Carbon dioxide (CO2) is one of the primary greenhouse gases on earth and its continuous emission is leading to a rise in atmospheric temperature, causing a global climate crisis with catastrophic consequences for mankind and the biodiversity of the planet. The utilisation of autotrophic organisms that can fix gaseous CO2 to generate fuel ethanol from abundant waste gas resources is one way to reduce the carbon footprint. Acetogens are a specialised group of strictly anaerobic bacteria that thrive on the formation of acetic acid from CO2 with electrons coming from molecular hydrogen (H2) or carbon monoxide (CO).

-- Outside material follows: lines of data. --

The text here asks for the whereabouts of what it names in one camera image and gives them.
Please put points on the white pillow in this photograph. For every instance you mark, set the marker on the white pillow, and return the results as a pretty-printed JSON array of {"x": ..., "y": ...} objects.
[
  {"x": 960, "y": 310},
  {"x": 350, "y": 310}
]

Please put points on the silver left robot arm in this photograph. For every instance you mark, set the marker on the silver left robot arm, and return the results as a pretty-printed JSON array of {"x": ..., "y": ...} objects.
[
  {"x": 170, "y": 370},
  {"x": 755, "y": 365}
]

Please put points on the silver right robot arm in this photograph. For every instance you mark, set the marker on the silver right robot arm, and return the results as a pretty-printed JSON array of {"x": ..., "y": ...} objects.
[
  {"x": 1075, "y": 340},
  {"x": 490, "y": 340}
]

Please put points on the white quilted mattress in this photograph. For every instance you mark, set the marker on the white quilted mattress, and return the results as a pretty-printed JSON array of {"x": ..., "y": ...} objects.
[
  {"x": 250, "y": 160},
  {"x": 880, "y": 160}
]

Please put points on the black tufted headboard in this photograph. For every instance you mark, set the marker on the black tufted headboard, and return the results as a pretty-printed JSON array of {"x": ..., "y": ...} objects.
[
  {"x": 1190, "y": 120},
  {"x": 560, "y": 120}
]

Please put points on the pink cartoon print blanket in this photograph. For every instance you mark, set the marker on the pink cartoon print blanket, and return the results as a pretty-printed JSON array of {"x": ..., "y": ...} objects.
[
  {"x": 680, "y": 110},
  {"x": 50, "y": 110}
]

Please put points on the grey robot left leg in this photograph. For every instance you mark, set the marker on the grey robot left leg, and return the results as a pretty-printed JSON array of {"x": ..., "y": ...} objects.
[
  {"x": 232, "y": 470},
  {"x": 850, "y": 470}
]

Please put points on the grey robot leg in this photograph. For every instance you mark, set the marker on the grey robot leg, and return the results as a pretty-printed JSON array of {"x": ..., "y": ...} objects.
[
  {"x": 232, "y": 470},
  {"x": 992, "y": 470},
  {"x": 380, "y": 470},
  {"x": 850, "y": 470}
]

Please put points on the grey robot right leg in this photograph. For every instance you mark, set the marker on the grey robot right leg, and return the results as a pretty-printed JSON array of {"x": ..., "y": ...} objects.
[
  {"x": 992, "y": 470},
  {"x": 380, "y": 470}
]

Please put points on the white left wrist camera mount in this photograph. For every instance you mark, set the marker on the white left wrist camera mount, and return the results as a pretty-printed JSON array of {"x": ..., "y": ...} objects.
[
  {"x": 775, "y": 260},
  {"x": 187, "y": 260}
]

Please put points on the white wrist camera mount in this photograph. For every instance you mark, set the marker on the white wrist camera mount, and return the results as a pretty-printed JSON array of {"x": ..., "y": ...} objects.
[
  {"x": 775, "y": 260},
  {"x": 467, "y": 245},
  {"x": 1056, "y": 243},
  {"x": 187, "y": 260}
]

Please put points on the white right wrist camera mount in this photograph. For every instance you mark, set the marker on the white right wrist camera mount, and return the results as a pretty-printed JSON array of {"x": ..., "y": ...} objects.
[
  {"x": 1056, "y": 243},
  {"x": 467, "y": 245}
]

Basically, the gas mixture of industrial exhaust gases making them a promising production platform for the production of biofuels or industrial bulk chemicals.

For CO2 reduction acetogens use the acetyl-coenzyme A or Wood-Ljungdahl pathway (WLP), the only pathway known to couple CO2 fixation with the generation of ATP. Thus, arguably the WLP is considered as one of the first or even the first biochemical pathway on earth. While there are some mechanistic insights in single enzymes of the WLP from methanogenic archaea, nearly nothing is known about the completely different enzymatic machinery of the acetogenic WLP.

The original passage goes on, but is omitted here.